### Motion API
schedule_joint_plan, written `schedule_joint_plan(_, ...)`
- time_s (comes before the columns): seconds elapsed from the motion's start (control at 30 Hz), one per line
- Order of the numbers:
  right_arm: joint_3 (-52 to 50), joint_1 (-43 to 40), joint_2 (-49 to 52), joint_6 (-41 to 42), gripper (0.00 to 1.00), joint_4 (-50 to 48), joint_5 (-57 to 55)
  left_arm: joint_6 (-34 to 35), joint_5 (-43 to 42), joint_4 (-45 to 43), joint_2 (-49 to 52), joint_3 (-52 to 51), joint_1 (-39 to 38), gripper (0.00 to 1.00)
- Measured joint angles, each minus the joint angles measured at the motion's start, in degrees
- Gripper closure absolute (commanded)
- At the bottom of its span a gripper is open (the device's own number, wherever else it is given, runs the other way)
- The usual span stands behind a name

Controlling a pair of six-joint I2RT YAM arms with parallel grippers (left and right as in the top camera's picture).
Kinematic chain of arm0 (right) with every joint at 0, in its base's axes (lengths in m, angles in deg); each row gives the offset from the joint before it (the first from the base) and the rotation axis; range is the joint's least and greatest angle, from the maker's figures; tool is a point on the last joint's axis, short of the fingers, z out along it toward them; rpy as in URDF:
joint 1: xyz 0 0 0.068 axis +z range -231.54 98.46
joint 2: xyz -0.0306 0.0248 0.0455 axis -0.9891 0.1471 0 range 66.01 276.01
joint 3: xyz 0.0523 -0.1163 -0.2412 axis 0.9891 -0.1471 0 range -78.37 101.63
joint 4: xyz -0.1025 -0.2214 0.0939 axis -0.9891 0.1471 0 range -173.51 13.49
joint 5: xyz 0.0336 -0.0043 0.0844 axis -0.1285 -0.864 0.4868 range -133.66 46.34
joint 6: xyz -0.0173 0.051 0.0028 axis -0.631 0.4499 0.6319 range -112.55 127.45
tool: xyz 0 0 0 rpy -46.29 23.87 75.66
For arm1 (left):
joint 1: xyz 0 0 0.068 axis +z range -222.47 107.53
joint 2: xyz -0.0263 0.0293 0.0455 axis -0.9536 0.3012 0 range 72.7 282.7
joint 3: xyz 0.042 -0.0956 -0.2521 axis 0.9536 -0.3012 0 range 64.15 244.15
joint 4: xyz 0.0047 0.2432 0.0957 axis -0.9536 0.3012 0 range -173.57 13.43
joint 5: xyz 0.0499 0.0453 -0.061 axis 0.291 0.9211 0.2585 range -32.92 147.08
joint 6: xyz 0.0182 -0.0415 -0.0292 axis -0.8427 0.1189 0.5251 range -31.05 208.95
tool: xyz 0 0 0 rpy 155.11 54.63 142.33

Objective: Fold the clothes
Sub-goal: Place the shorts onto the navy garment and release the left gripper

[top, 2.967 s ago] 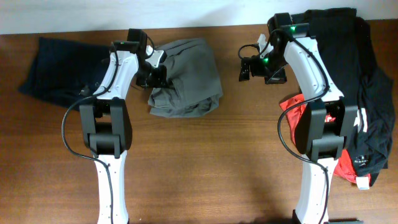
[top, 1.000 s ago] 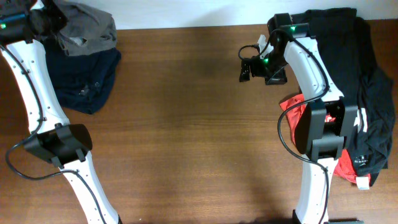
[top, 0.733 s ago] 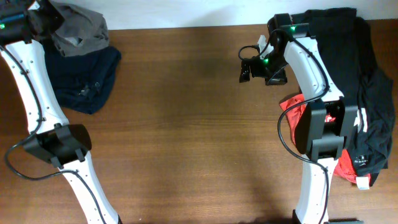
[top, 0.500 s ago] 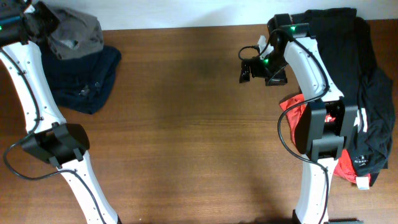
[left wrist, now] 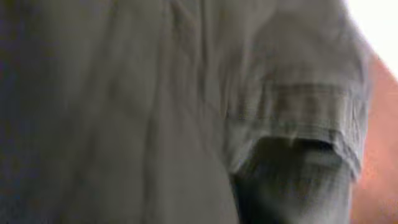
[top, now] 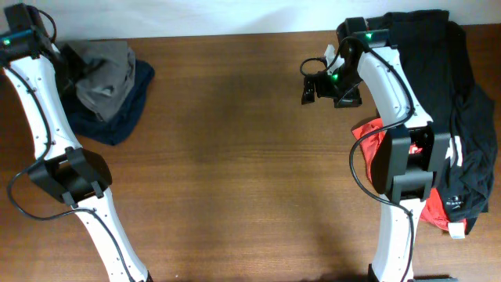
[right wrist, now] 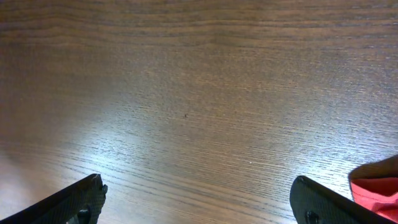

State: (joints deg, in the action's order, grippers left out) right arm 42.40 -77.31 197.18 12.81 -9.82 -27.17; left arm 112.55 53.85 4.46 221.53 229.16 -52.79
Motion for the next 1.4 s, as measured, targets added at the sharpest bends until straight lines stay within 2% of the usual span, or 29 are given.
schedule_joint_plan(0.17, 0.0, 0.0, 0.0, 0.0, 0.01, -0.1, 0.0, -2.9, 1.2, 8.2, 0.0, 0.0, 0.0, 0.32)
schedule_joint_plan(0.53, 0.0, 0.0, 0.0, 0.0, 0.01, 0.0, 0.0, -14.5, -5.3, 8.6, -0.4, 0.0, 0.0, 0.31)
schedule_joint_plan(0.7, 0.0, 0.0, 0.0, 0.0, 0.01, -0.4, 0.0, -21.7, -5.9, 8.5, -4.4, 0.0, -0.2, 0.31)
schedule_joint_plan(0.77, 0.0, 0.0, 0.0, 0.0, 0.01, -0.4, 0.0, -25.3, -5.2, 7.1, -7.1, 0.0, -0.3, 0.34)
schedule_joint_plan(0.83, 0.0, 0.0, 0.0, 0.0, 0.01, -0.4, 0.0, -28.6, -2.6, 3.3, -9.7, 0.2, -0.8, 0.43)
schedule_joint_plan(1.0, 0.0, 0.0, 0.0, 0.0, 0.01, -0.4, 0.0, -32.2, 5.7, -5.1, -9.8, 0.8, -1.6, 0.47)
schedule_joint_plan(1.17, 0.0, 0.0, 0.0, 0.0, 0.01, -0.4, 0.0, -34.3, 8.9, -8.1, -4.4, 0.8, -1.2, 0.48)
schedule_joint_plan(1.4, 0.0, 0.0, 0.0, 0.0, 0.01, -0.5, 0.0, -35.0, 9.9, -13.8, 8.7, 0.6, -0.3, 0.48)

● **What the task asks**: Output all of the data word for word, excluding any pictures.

● **Output of the task**:
### Motion API
schedule_joint_plan, written `schedule_joint_plan(_, ...)`
- time_s (comes before the columns): seconds elapsed from the motion's start (control at 30 Hz), one per line
- Order of the numbers:
  right_arm: joint_3 (-52 to 50), joint_1 (-43 to 40), joint_2 (-49 to 52), joint_6 (-41 to 42), gripper (0.00 to 1.00), joint_4 (-50 to 48), joint_5 (-57 to 55)
  left_arm: joint_6 (-34 to 35), joint_5 (-43 to 42), joint_4 (-45 to 43), joint_2 (-49 to 52), joint_3 (-52 to 51), joint_1 (-39 to 38), gripper (0.00 to 1.00)
- Measured joint angles, each minus the joint angles measured at the motion's start, in degrees
- Gripper closure absolute (commanded)
- At the bottom of its span a gripper is open (the device's own number, wherever else it is given, runs the other way)
- The usual span stands behind a name

Controlling a pair of six-joint I2RT YAM arms with parallel grippers (left and right as in the top camera's picture).
Kinematic chain of arm0 (right) with every joint at 0, in its base's axes (lengths in m, angles in deg); each row gives the offset from the joint before it (the first from the base) and the rotation axis; range is the joint's least and greatest angle, from the maker's figures; tool is a point on the last joint's axis, short of the fingers, z out along it toward them; rpy as in URDF:
joint 1: xyz 0 0 0.068 axis +z range -231.54 98.46
joint 2: xyz -0.0306 0.0248 0.0455 axis -0.9891 0.1471 0 range 66.01 276.01
joint 3: xyz 0.0523 -0.1163 -0.2412 axis 0.9891 -0.1471 0 range -78.37 101.63
joint 4: xyz -0.1025 -0.2214 0.0939 axis -0.9891 0.1471 0 range -173.51 13.49
joint 5: xyz 0.0336 -0.0043 0.0844 axis -0.1285 -0.864 0.4868 range -133.66 46.34
joint 6: xyz -0.0173 0.051 0.0028 axis -0.631 0.4499 0.6319 range -112.55 127.45
tool: xyz 0 0 0 rpy -46.29 23.87 75.66
For arm1 (left):
joint 1: xyz 0 0 0.068 axis +z range -222.47 107.53
joint 2: xyz -0.0263 0.0293 0.0455 axis -0.9536 0.3012 0 range 72.7 282.7
joint 3: xyz 0.042 -0.0956 -0.2521 axis 0.9536 -0.3012 0 range 64.15 244.15
joint 4: xyz 0.0047 0.2432 0.0957 axis -0.9536 0.3012 0 range -173.57 13.43
joint 5: xyz 0.0499 0.0453 -0.061 axis 0.291 0.9211 0.2585 range -32.92 147.08
joint 6: xyz 0.0182 -0.0415 -0.0292 axis -0.8427 0.1189 0.5251 range -31.05 208.95
tool: xyz 0 0 0 rpy 155.11 54.63 142.33

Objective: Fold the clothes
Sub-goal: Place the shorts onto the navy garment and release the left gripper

[top, 2.967 s ago] 
[top, 1.000 s ago] 
[top, 0.733 s ago] 
[top, 0.500 s ago] 
[left wrist, now] 
[top, now] 
[right wrist, now] 

State: (joints deg, in the action's order, grippers left out) right arm 42.40 -77.31 197.18 12.81 -9.82 -27.17; left arm 112.55 53.85 4.46 221.53 229.16 -52.79
Motion for the next 1.4 s, as measured, targets added at the sharpest bends until straight lines stay within 2% of the usual span, or 29 are given.
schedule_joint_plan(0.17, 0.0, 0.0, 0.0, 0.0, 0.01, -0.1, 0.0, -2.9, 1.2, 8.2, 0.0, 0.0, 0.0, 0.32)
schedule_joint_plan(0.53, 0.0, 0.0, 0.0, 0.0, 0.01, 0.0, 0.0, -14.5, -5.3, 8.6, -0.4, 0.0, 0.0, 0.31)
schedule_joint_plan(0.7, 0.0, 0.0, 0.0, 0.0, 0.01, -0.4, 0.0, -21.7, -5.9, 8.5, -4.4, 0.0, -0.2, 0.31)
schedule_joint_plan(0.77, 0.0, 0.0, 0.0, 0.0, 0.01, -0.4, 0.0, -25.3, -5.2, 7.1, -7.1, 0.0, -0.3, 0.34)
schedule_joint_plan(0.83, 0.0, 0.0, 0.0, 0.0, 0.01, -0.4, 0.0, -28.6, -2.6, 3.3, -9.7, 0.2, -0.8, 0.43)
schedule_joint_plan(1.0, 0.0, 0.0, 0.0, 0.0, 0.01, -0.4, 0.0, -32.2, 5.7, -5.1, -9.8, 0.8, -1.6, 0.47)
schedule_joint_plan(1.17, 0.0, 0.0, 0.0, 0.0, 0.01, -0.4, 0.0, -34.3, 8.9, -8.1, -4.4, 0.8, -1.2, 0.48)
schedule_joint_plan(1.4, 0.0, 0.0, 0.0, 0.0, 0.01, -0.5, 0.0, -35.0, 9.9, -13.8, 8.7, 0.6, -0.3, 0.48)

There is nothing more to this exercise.